I also learned much about the worldwide Muslim ummah, or community, and some of the struggles facing Muslims in the Middle East and around the world. In a post-9/11 world especially, having that consciousness has been crucial for shaping my passion for interfaith dialogue and peacemaking in a war-torn world.

Beyond everything else, the experience of being openly different – not as a religious minority, but different from the expectations I thought my family had – gave me room to stretch my imagination and potential.

Even through all the tension and confusion, the fact that I dared to take some steps in a direction beyond my own fears of not being who I thought others wanted me to be ultimately helped me to realize my family’s unconditional love.

So much tension and confusion might have been avoided if I had trusted that unconditional love in the first place, if I had been more open with my family about my doubts and my journey. But then again, the nature of my anxieties included doubt about the unconditional love of God, undermining my trust in that love from anyone else. That was a lesson I could only learn by traveling out far enough to realize that I have always been anchored in love.

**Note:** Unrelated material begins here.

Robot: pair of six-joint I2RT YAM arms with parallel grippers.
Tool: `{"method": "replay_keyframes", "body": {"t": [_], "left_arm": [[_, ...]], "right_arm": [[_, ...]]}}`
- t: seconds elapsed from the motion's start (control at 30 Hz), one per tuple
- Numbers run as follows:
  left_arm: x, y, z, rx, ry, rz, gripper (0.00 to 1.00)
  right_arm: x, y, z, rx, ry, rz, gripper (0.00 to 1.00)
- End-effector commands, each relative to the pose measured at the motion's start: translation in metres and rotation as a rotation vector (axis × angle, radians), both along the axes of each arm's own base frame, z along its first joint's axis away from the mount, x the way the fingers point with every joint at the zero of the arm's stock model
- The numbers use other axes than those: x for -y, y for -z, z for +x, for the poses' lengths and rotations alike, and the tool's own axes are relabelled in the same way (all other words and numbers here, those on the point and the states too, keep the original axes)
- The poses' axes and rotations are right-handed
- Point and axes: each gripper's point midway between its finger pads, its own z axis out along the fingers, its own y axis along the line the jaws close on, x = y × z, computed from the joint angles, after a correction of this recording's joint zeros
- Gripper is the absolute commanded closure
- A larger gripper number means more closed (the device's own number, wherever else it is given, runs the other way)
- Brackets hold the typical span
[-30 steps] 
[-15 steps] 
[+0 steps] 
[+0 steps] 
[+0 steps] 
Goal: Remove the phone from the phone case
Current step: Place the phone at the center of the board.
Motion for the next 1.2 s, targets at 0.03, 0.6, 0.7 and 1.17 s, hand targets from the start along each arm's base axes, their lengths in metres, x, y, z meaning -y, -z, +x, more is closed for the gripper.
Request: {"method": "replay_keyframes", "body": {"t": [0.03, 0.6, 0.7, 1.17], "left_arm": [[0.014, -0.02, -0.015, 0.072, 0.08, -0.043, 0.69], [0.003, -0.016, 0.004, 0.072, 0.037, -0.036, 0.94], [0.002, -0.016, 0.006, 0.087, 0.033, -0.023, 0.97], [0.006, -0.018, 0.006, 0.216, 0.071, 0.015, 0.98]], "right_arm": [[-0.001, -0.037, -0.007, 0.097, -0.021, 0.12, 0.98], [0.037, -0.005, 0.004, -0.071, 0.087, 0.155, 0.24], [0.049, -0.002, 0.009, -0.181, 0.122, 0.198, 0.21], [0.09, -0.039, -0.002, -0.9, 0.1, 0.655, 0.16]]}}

I am grateful for the blessings my journey through Islam has given me. And now, I can honestly say, I believe my family is too.

My faith journey unveiled, to some extent, the struggles and questions I had sought to hide. The person I am still becoming with every step is more open, more empathetic, and more aware not only of my own doubts and fears, but of those of others.

My own insecurities isolated me, deceiving me into believing that I was the only one feeling struggle and doubt. Taking my own journey may have led me in a direction my family didn’t follow, but it also opened me to the truth that we are all on a journey, that we are ever and always becoming. And therefore I need not be so anxious about the expectations of others, because we are all always moving beyond expectations as life stretches us.

We all need to give one another the space to grow.

Conclusion

Feeling yourself pulled in a direction you think your closest loved ones may not understand can be a scary, vulnerable experience. And the very sad truth is that some families do not understand. Sometimes living into your fullest self unveils estrangements that are never bridged.

But I firmly believe that following your calling into your fullest self will, ultimately, show you that you are anchored in Love.

That love may or may not come from the people who are close to you now. In my case, it helped me recognize the love that had always surrounded me, and that well may be your case too.

Discovering that love takes trust, which living into your truth will cultivate, and time, which reveals both joy and pain as it passes. But it may be that you discover love from new, different people, who you come to meet precisely because you live into your truth.

Love is the river that holds us and pushes us through our transitions. The people who love us most will love us through our journeys and changes, and we will love them too, knowing that tomorrow they will be more than they are now – new and different, just like us.

The world needs all of us out of the box. Follow your path, and bless your family and the world by living into your most authentic self.